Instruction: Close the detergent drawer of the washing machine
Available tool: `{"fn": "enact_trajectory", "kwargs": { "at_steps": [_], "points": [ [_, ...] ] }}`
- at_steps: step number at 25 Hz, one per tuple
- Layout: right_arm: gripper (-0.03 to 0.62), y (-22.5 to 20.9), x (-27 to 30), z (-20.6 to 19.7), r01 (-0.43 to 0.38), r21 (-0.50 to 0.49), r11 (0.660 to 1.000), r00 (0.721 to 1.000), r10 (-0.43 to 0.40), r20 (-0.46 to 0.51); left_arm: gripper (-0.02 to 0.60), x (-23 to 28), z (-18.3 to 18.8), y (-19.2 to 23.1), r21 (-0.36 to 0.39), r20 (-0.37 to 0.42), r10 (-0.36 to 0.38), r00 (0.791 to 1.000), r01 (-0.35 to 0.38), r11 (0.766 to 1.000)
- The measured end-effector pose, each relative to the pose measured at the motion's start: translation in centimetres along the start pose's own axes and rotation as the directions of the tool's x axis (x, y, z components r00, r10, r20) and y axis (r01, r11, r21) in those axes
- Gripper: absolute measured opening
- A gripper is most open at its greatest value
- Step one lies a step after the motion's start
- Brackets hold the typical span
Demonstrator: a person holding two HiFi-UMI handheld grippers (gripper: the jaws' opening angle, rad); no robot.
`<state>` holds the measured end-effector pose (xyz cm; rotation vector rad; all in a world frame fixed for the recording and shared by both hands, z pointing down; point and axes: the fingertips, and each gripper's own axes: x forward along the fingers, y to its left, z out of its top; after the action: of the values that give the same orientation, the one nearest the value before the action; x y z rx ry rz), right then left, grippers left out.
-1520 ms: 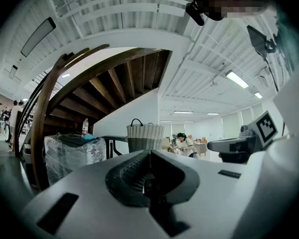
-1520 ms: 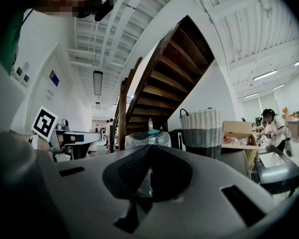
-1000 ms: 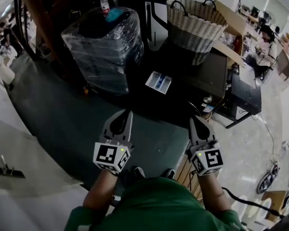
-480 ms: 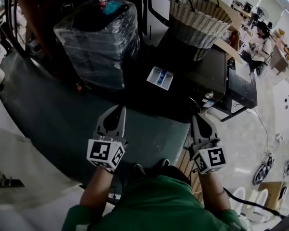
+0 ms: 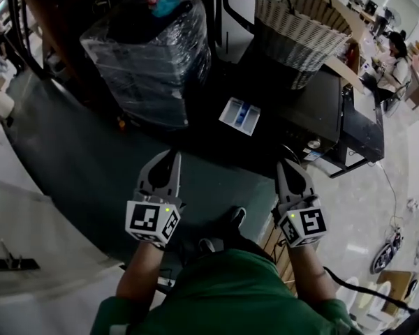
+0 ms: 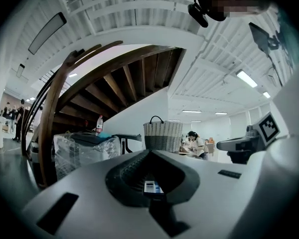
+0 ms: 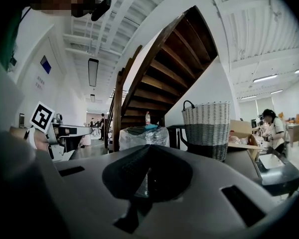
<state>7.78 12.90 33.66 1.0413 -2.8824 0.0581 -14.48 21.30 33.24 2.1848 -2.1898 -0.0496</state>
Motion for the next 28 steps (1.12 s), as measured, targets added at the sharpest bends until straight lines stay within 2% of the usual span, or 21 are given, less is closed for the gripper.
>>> {"fn": "enact_trajectory", "kwargs": {
  "at_steps": [5, 13, 20, 23, 28],
  "points": [
    [0.02, -3.5, 4.4, 0.4, -0.039, 0.034, 0.999, 0.999, 0.038, 0.024, 0.029, 4.2, 1.5, 1.3, 0.027, 0.004, 0.064, 0.998, -0.064, 0.998],
    [0.02, -11.2, 10.1, -0.2, -0.057, 0.091, 0.994, 0.998, 0.054, 0.03, 0.029, 12.8, 0.5, -0.8, 0.029, -0.054, 0.061, 0.997, -0.059, 0.998],
    [0.02, -14.4, 12.0, -2.0, -0.084, 0.198, 0.977, 0.996, 0.077, 0.039, 0.03, 17.1, -1.8, -2.6, 0.064, -0.14, 0.059, 0.988, -0.05, 0.997],
    [0.02, -17.2, 11.5, -2.3, -0.024, 0.187, 0.982, 1.0, 0.023, 0.005, 0.029, 19.4, -1.4, -3.5, 0.078, -0.14, 0.04, 0.989, -0.029, 0.997],
    [0.02, -20.9, 10.6, -2.3, 0.06, 0.176, 0.983, 0.998, -0.061, 0.001, 0.029, 22.8, -1.8, -5.0, 0.072, -0.137, -0.006, 0.991, 0.016, 0.997]
  ]
}}
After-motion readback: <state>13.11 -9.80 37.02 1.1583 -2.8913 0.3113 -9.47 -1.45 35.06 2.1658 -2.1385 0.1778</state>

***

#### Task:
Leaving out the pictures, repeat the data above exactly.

#### Exercise result:
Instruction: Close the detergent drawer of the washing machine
Available tool: `{"fn": "enact_trajectory", "kwargs": { "at_steps": [_], "points": [ [_, ...] ] }}`
- at_steps: step number at 25 Hz, one per tuple
- Layout: right_arm: gripper (-0.03 to 0.62), y (-22.5 to 20.9), x (-27 to 30), z (-20.6 to 19.7), r01 (-0.43 to 0.38), r21 (-0.50 to 0.49), r11 (0.660 to 1.000), r00 (0.721 to 1.000), r10 (-0.43 to 0.40), r20 (-0.46 to 0.51); left_arm: gripper (-0.02 to 0.60), x (-23 to 28), z (-18.3 to 18.8), y (-19.2 to 23.1), r21 (-0.36 to 0.39), r20 (-0.37 to 0.42), r10 (-0.36 to 0.38), r00 (0.791 to 1.000), r01 (-0.35 to 0.38), r11 (0.766 to 1.000)
- The measured end-effector pose, each relative to the pose measured at the motion's start: translation in centimetres along the start pose's own axes and rotation as the directions of the tool's x axis (x, y, z components r00, r10, r20) and y axis (r01, r11, r21) in those axes
- Gripper: absolute measured opening
- A gripper is most open at its greatest value
- Step one lies a step after the motion's start
- Brackets hold the typical span
Demonstrator: a person holding two HiFi-UMI handheld grippers (gripper: the jaws' opening angle, rad); no robot.
`<state>` holds the measured end-effector pose (xyz cm; rotation vector rad; all in a world frame fixed for the recording and shared by both hands, z pointing down; point and axes: the fingertips, and each gripper's own axes: x forward along the fingers, y to its left, z out of its top; after the action: of the values that give the same orientation, the one nearest the value before the action; x y z rx ry rz), right then left, grippers left out.
-1520 ms: 
-1520 ms: 
-1000 ms: 
-480 ms: 
+0 ms: 
+0 ms: 
+0 ms: 
<state>7.78 12.90 33.66 1.0413 -2.8824 0.0581 -14.48 21.30 33.24 2.1848 -2.1898 -0.0496</state>
Motion for the next 28 steps (1.12 s), as measured, targets added at the sharpest bends until straight lines stay within 2% of the usual span, or 21 are given, less is closed for the gripper.
>>> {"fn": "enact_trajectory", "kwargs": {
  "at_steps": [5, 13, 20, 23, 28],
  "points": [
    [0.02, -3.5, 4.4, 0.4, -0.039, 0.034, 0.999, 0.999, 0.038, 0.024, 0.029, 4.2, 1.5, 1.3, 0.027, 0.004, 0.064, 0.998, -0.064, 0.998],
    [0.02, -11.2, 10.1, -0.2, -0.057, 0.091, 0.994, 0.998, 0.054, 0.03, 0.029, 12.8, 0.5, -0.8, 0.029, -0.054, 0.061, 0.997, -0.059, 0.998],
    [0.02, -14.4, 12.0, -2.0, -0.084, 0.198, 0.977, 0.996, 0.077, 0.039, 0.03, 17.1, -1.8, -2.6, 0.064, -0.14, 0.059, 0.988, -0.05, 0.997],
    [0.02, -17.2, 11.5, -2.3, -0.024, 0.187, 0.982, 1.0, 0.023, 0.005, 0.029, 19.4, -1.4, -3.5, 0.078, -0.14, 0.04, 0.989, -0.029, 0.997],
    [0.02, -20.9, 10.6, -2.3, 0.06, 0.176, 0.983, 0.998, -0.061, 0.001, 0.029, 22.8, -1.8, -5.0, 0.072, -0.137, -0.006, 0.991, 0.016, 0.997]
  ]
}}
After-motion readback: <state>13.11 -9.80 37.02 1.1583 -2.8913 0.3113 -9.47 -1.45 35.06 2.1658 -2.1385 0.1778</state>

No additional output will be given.